The Health Department is amending its national e-health system My Health Record to deal with low engagement. But it’s being warned it still has work to do on security and privacy.

Only about 10% of the population is enrolled with the government’s opt-in My Health Record system and few health practitioners use it, The Mandarin reported last month.

Due to low engagement rates following its creation as an opt-in system in 2012, the Health Department plans to recommend the government adopt an opt-out policy from 2017. Transferring to opt-out was recommended by a December 2013 review into the Personally Controlled Electronic Health Record system, which is being rebranded as My Health Record.

While the overhaul attempts to address a number of key problems identified in a 2013 external review of the PCEHR, a number of experts have flagged concerns with the new My Health Record, which should be addressed prior to implementation.

There are a number of challenges that will need to be overcome in the move to an opt-out system — not least of which is low public support, with one survey finding only 27% of healthcare consumers and providers agree a consumer-controlled electronic health record should be compulsory.

The Deeble Institute argues the security and privacy aspects of the system have not been designed from the beginning to handle opt-out and that it must be redesigned so that security is “properly built in, not retrofitted”. It recommends to accelerate uptake and utility the government should conduct a:

“… comprehensive system security and privacy safeguard review with subsequent action plan to address concerns prior to opt‐out pilots, followed by proactive messaging to consumers and providers that technical security has been dealt with in the design of the record.”

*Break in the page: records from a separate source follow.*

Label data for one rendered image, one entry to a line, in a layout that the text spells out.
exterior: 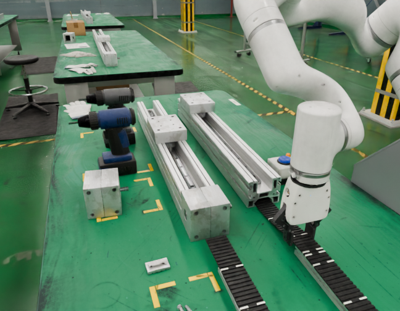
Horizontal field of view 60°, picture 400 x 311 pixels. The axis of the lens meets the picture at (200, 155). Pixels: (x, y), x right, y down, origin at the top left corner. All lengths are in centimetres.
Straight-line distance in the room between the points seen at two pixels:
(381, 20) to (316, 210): 65
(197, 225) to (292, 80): 40
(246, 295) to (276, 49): 50
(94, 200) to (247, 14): 59
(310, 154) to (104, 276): 50
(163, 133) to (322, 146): 60
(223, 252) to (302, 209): 20
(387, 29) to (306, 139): 60
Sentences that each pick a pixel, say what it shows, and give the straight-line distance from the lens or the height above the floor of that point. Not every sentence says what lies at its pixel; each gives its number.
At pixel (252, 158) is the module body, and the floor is 86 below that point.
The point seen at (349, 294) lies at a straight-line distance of 77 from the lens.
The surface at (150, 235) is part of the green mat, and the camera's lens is 90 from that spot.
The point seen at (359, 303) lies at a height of 81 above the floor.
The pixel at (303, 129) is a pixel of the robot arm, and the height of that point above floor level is 109.
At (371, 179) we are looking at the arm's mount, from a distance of 114.
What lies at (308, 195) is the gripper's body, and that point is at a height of 95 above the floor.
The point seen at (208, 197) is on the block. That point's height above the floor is 87.
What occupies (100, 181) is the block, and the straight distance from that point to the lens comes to 96.
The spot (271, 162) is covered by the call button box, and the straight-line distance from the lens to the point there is 112.
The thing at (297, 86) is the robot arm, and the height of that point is 115.
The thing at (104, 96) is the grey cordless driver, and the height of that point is 98.
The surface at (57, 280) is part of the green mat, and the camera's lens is 84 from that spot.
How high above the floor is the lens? 135
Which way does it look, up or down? 27 degrees down
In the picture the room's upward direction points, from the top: straight up
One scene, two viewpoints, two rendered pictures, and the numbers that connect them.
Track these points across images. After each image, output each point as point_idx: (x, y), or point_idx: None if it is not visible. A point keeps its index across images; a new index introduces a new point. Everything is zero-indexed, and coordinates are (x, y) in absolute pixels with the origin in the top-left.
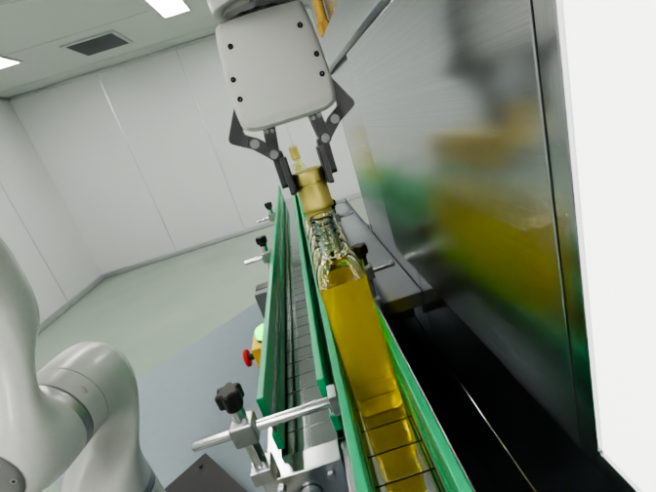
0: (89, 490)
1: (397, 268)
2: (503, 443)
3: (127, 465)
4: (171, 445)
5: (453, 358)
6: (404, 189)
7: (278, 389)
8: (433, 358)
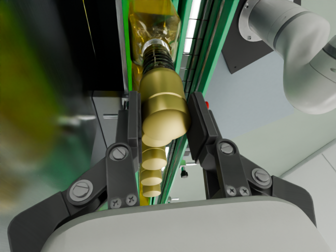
0: (318, 28)
1: (104, 127)
2: None
3: (295, 38)
4: (243, 87)
5: (88, 45)
6: (53, 124)
7: (210, 33)
8: (103, 72)
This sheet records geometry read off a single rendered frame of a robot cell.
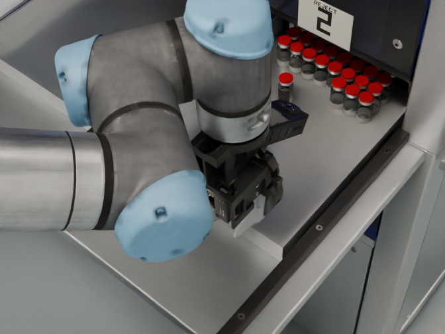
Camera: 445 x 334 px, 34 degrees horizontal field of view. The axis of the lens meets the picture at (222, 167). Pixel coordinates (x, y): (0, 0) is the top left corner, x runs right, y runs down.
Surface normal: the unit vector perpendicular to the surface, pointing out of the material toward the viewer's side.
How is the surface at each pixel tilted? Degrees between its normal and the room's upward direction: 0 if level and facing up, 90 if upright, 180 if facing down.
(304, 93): 0
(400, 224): 90
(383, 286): 90
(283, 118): 33
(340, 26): 90
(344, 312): 90
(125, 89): 5
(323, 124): 0
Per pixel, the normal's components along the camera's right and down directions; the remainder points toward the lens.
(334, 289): -0.64, 0.63
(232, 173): 0.76, 0.49
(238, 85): 0.22, 0.79
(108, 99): -0.52, -0.40
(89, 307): -0.05, -0.61
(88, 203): 0.40, 0.41
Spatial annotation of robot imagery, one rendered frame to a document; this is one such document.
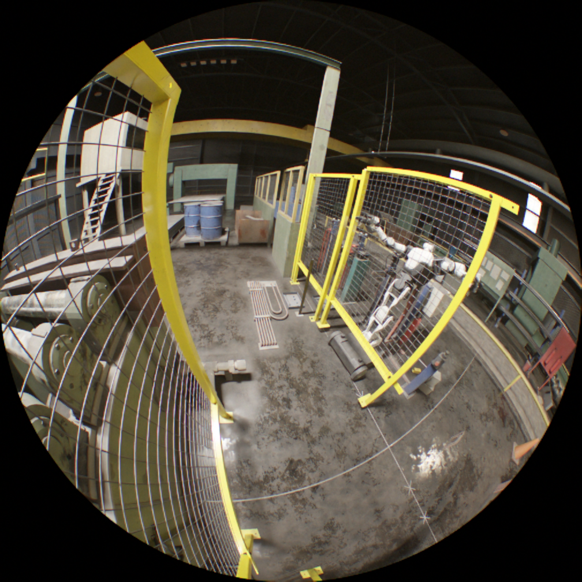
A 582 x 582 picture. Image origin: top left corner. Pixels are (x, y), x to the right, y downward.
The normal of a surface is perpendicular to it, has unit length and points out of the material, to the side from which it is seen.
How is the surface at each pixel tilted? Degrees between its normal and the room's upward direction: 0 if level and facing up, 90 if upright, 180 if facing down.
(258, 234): 90
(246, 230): 90
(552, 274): 90
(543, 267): 90
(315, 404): 0
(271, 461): 0
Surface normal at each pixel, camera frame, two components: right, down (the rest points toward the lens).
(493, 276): -0.95, 0.04
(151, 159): 0.25, 0.57
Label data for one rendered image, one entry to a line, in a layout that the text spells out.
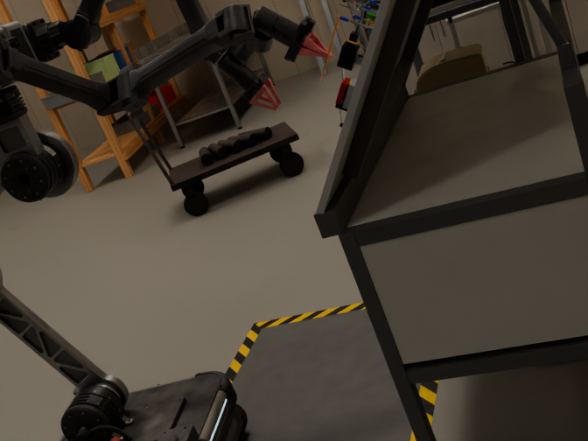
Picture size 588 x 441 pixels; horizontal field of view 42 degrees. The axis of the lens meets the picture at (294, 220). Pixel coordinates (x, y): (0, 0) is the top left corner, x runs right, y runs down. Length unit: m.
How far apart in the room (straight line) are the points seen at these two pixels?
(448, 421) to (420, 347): 0.56
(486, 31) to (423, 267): 3.87
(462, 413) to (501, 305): 0.68
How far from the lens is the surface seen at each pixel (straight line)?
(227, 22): 1.85
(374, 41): 1.62
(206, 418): 2.45
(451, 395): 2.53
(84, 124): 10.61
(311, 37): 1.87
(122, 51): 8.57
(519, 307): 1.83
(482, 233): 1.75
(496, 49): 5.57
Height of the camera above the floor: 1.44
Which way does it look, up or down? 19 degrees down
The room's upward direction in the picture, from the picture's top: 22 degrees counter-clockwise
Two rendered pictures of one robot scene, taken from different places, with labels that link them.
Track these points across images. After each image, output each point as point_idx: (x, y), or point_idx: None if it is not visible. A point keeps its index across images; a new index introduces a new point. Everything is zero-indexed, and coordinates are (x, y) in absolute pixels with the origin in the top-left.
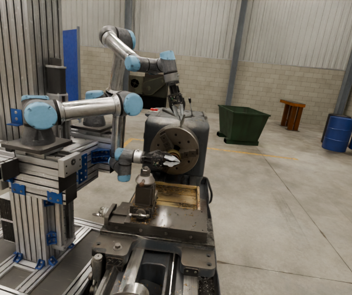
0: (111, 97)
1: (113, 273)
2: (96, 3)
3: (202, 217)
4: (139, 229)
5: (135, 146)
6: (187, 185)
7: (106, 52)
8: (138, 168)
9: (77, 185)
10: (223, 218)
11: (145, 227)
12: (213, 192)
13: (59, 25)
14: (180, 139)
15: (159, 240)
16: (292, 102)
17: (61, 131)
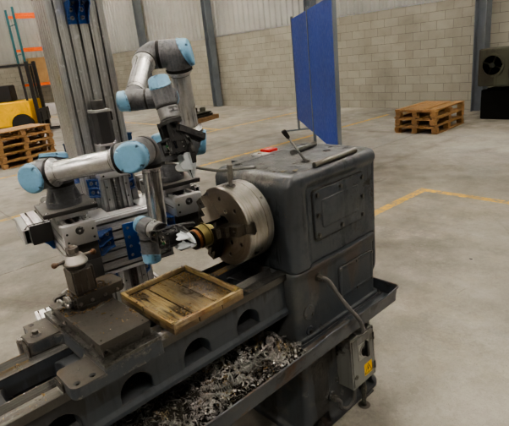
0: (107, 150)
1: (19, 358)
2: None
3: (129, 326)
4: (64, 320)
5: (419, 204)
6: (227, 285)
7: (441, 10)
8: (385, 249)
9: (127, 261)
10: (480, 385)
11: (65, 319)
12: None
13: (106, 56)
14: (225, 206)
15: (73, 341)
16: None
17: (115, 189)
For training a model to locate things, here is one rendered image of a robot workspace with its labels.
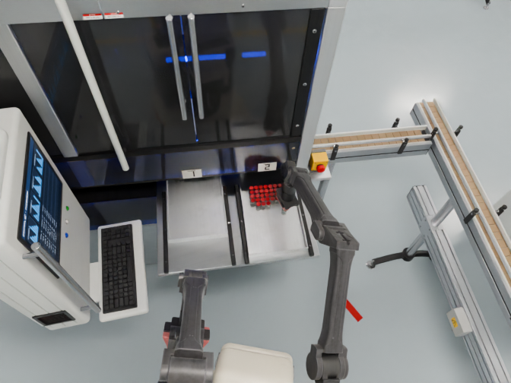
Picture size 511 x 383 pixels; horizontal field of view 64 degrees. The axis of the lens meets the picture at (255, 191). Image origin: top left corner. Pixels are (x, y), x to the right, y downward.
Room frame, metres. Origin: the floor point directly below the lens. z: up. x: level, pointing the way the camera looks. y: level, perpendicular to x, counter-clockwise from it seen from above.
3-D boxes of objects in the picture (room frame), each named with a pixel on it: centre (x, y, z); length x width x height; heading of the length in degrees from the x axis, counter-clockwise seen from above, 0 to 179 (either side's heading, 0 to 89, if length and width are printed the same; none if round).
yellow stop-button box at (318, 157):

The think tank, which is the research arm of health sector peak body the Australian Healthcare and Hospitals Association, has written an issues paper highlighting three key areas of ongoing implementation concern.

Lack of users, system use and clinical utility

On reaching a critical mass, system use and clinical utility it recommends:

  • Comprehensive system security and privacy safeguard review with subsequent action plan to address concerns prior to opt‐out pilots, followed by proactive messaging to consumers and providers that technical security has been dealt with in the design of the record;
  • Comprehensive communications and engagement strategy with targeted and sustained consumer‐ and provider‐specific education and registration activities leveraging consumer groups, peak bodies, professional colleges and software distributors;
  • Comprehensive and best‐practice provider training based on an iterative process to develop training modules and the training platform with stakeholders;
  • Registration incentives for both consumers and practitioners such as an increased Medicare rebate for system use as part of clinical activity;
  • Technological and business support, including financial incentives to service providers nudging uptake and use;
  • Software default settings linked into the interoperable national health record system;
  • Flexible and clear policy and technical frameworks that are adaptable to clinical need; and
  • Structural change to the data sharing model where information necessary to the current treatment of a consumer is shared among the care team.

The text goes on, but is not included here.